DESCRIPTION OF THE TASK. Could you write out, word for word, only the lines from the one containing "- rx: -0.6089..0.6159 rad" through the last line of the data below?
■ ■ ■ ■ ■
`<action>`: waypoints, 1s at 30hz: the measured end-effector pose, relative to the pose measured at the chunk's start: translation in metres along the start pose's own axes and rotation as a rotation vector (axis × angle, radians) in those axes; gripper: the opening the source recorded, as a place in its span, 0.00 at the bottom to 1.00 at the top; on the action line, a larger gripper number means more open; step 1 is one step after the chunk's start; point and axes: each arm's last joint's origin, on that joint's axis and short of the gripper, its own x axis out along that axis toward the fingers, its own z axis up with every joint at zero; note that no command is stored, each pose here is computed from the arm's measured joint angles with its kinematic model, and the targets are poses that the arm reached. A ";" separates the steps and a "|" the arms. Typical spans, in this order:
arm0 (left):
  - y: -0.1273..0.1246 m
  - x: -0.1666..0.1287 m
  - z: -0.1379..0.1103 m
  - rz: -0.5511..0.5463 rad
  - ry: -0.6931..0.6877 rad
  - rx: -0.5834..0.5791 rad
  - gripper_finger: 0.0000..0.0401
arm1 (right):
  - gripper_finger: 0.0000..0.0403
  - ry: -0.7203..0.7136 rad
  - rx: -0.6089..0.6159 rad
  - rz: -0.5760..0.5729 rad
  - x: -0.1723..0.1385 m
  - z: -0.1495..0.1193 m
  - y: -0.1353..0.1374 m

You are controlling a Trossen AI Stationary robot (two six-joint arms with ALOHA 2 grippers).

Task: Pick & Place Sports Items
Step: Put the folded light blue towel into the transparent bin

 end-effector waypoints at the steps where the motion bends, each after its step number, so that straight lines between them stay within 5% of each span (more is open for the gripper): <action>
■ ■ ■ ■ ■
RESULT OF THIS EXERCISE.
  - rx: -0.6089..0.6159 rad
  - rz: -0.5760..0.5729 rad
  - x: -0.1723..0.1385 m
  - z: -0.1495..0.1193 m
  - y: -0.1353..0.1374 m

You are controlling a Trossen AI Stationary robot (two six-joint arms with ALOHA 2 grippers).

Task: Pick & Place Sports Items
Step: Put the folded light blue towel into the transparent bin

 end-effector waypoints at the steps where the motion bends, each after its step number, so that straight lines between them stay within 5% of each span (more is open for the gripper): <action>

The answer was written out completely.